START Material supplied

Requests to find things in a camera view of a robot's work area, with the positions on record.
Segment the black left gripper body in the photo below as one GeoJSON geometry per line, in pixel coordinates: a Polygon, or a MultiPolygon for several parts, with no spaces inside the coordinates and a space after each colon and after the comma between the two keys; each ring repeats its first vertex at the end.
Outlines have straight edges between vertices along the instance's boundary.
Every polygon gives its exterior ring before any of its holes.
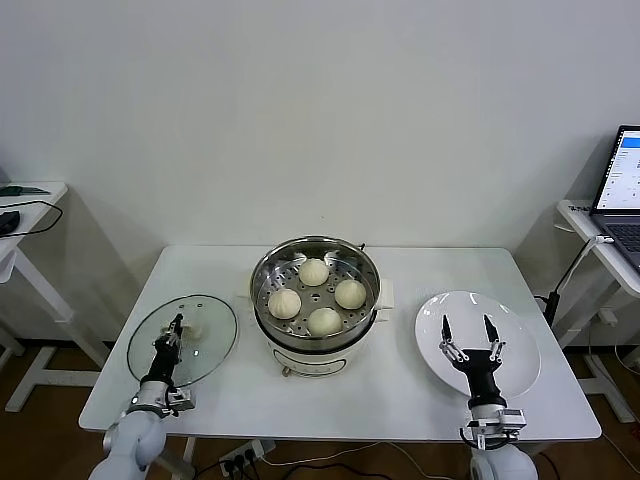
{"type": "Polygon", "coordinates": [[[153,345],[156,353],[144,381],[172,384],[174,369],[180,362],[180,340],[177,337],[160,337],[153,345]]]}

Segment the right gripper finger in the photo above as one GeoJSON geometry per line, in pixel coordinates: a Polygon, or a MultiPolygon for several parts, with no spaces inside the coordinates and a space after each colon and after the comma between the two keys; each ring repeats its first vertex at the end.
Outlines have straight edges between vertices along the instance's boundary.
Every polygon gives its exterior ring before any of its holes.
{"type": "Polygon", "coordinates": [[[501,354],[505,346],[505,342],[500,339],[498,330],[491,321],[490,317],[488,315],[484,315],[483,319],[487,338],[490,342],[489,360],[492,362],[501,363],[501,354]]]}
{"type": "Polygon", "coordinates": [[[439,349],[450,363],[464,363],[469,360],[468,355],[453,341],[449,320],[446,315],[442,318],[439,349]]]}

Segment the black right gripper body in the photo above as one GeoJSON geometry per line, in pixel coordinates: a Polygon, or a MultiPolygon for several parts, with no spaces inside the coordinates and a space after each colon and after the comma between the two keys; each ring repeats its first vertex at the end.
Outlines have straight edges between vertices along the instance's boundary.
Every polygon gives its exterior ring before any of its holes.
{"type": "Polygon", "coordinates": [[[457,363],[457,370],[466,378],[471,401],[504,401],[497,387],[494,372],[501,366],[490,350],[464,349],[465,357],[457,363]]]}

END Material supplied
START Material supplied

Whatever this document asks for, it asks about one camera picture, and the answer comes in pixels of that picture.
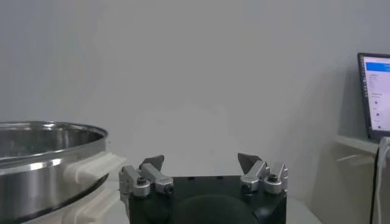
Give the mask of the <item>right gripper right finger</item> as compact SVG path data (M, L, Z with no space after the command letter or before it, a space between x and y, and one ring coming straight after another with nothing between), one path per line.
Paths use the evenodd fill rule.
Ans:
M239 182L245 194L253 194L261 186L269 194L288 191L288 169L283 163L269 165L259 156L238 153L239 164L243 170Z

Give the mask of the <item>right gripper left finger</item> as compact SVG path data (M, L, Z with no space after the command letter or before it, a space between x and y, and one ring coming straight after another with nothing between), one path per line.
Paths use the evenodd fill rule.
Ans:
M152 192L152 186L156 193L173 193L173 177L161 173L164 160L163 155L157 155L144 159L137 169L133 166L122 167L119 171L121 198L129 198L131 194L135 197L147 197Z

END Material supplied
START Material supplied

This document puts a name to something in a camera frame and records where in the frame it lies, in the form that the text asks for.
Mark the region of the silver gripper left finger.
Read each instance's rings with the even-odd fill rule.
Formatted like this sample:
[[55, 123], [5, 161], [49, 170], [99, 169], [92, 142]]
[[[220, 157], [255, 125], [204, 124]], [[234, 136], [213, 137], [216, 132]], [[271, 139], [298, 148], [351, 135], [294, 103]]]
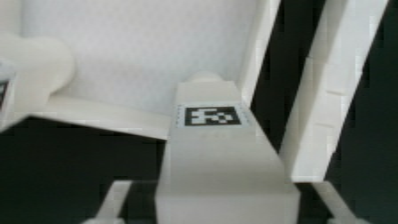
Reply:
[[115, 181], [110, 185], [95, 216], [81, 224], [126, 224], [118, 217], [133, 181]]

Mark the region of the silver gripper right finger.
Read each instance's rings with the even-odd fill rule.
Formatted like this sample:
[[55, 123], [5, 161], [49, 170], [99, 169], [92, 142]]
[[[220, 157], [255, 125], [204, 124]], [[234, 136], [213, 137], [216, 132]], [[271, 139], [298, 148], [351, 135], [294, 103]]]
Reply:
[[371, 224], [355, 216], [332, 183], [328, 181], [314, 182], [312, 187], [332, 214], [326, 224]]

END Material supplied

* Required work *
Copy the lines of the data above exactly as written, beginning with the line containing "Requests to find" and ending with the line containing "Segment the black left", and leave out all other lines.

* Written solution *
Requests to find things in a camera view of a robot's work area, with the positions on record.
Segment the black left gripper body in the photo below as one GeoJSON geometry per line, in pixel coordinates: a Polygon, or a MultiPolygon for several parts, with no spaces inside the coordinates and a space after each colon and after the comma between the two keys; each ring repeats its first vertex at the end.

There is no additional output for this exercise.